Critics of the Ontario policy focus on the power asymmetries which exist between localities and provincial authorities. In Toronto, local councilors to develop social housing have been subverted by the Ontario Municipal Board when such projects conflict with business interests. Advocates of this policy state that government interference is inefficient and disrupts the larger housing market.

=== Quebec===
In 1997 AccèsLogis was created by the Quebec Government for the purpose of constructing new social housing, as well as providing low-income citizens with access to subsidies In 2002 the Affordable Housing Agreement, a federal-provincial initiative, was created with funding from both parties. The AHA is administered by AccèsLogis with the mandate of providing not-for-profit corporations and local housing authorities with funding for social housing development. AccèsLogis has established partnerships with provincial lending agencies in order to guarantee loans for 30-40% of the expenses of many social housing developments. AccèsLogis is funded in part by local communities, which provide, on average, 15% of development funding. Critics of this policy point to cross-community disparities in social housing access, which they claim are caused by differences in funding availability based on community support. Advocates of the policy point to the fact that 23 000 units of housing have been developed as a result of the funding provided by AccèsLogis.

=== British Columbia===
The British Columbia Housing Management Commission was created in 1967 in order to manage 8000 units of public housing, and negotiate further agreements with the federal government The commission also assisted in large redevelopment projects. In 1994 Homes BC was created in for the purpose of financing social housing. The project resulted in the construction of 3800 homes before its demise in 2002. In 2002 the C-Side in Coal Harbor was built in Vancouver using municipal funds. Once the building becomes profitable 50% of revenues are going to be donated to the city to support further investment in public housing.

== Living standards in Canadian public housing ==

=== Substance abuse===
The frequency and intensity of drug and alcohol consumption among public housing residents are higher than the national average. One 2003 study of Ontario public housing units found that residents had better access to illicit substances, and were more likely to consume them than members of the control group.

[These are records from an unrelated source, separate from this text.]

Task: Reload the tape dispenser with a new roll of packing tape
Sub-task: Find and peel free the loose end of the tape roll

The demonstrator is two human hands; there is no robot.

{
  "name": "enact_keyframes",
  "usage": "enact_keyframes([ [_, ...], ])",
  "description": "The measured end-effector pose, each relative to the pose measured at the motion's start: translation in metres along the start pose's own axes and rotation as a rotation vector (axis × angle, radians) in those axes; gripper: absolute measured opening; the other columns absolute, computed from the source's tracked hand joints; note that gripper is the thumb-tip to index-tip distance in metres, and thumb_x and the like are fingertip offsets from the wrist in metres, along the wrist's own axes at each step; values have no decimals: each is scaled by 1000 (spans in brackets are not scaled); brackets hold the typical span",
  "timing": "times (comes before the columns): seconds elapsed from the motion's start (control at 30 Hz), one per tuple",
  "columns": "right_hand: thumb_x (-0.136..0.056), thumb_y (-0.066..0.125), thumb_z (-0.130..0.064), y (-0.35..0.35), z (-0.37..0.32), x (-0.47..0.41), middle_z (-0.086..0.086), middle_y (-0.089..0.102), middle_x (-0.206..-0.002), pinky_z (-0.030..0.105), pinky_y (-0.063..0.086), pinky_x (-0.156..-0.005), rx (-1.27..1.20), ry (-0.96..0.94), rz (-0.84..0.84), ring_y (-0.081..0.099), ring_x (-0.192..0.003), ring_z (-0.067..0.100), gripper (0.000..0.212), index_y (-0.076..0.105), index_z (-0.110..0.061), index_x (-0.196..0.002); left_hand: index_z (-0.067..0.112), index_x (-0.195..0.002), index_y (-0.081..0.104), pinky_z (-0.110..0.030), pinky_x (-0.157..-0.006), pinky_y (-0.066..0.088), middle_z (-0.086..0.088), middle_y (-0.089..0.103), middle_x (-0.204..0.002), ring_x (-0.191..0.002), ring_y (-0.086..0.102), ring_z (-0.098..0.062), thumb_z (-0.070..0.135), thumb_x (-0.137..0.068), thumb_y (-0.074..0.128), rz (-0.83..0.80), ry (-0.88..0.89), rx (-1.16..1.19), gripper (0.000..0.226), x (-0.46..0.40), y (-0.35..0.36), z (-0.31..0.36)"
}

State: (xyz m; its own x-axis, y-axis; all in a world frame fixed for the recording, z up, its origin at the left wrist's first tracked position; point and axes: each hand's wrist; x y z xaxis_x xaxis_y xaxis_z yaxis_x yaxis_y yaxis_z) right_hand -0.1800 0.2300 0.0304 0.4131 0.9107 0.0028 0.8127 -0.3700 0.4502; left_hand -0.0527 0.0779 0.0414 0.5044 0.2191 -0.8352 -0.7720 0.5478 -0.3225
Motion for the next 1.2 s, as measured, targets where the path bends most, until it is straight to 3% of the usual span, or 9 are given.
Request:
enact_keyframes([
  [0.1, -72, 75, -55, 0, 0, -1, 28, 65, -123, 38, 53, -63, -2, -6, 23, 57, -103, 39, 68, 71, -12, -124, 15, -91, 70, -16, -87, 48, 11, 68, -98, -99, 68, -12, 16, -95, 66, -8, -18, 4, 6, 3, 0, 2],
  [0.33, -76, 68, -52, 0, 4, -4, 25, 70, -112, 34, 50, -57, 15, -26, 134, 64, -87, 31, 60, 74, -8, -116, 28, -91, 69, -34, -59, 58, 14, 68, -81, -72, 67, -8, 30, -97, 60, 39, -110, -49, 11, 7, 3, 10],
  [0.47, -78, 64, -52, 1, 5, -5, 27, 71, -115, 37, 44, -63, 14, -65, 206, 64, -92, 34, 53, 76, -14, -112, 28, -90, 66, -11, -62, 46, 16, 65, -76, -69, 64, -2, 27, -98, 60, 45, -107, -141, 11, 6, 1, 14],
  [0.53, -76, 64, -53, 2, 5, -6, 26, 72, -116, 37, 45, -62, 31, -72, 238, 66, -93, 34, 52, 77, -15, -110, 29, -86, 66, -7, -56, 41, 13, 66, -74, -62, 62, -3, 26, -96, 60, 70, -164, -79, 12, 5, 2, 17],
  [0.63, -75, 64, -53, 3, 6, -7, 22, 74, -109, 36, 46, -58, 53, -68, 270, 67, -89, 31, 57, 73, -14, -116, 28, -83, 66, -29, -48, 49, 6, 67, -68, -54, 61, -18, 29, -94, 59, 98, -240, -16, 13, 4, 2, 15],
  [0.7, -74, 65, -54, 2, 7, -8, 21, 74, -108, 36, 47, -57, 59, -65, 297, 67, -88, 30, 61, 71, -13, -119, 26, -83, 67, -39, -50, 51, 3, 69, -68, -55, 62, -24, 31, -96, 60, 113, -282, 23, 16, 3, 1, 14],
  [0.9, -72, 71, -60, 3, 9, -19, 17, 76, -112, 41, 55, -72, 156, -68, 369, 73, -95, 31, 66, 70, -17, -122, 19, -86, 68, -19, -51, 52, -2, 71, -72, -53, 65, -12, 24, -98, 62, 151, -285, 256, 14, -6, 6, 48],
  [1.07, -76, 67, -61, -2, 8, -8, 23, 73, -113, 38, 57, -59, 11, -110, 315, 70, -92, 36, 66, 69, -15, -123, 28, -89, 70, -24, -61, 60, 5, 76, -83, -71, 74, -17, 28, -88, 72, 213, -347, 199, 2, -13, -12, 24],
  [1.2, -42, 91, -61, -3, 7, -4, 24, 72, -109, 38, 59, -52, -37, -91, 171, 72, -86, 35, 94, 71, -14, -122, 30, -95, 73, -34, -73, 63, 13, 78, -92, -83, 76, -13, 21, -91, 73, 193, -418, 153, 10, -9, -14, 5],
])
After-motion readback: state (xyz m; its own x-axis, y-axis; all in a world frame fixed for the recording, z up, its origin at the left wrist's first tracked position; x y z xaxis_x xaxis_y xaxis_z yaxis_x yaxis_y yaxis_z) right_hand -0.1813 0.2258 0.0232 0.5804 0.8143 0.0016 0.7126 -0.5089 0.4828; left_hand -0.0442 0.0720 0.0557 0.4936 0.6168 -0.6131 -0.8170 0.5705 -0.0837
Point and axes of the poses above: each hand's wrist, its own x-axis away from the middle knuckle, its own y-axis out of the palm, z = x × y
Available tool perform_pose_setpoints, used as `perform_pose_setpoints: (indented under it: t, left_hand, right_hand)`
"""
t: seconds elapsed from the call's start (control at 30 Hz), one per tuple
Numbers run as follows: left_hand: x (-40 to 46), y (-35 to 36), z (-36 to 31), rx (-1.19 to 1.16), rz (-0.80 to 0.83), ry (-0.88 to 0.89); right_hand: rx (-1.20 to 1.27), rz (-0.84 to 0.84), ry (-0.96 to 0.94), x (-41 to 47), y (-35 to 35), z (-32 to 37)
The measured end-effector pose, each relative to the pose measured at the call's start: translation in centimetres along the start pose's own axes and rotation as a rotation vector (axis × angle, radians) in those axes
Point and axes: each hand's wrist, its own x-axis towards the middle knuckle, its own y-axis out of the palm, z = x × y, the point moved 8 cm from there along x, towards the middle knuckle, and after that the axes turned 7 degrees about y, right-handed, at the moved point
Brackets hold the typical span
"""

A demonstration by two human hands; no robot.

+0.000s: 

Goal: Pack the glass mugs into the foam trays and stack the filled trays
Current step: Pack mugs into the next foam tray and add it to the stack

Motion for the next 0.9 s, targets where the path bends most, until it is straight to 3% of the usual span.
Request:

Participants in the study stated that they were motivated to get intoxicated because of a perceived hopelessness in finding an alternative lifestyle, and/or because their friends and neighbors were engaging in similar behavior. The same study also found that public housing residents were much more likely to be the victim of a violent or non-violent crime.

=== Disease===
Public housing residents are much more likely than non-residents to suffer from physical and mental illnesses. A study of the Downtown East Side in Vancouver revealed that 18.4% and 17.3% of residents had HIV and Hepatitis, respectively. The mortality rate among Downtown Estate residents surpassed the provincial average by 5 times.

=== Childhood outcomes===
Children who reside in social housing exhibit higher rates of adolescent pregnancy, behavioral disorders, and lower educational achievement. A 2009 study in Winnipeg found that 20.2% of the social housing sample experienced a teenage pregnancy, compared to 8.16% of those sampled from the general population. The same study found that only 45.3% of the social housing sample completed high school, compared to 82.4% of those from within the control group. Another study found that children from social housing units were more likely to witness parent depression and family dysfunction, as well as experience physical punishment. It was hypothesized that this exposure explained the high rate of behavioral disorders among social housing children, as well as their diminished cognitive abilities (Gange & Ferne, 2006). The same study revealed that boys in social housing were less likely to have hyperactive disorders.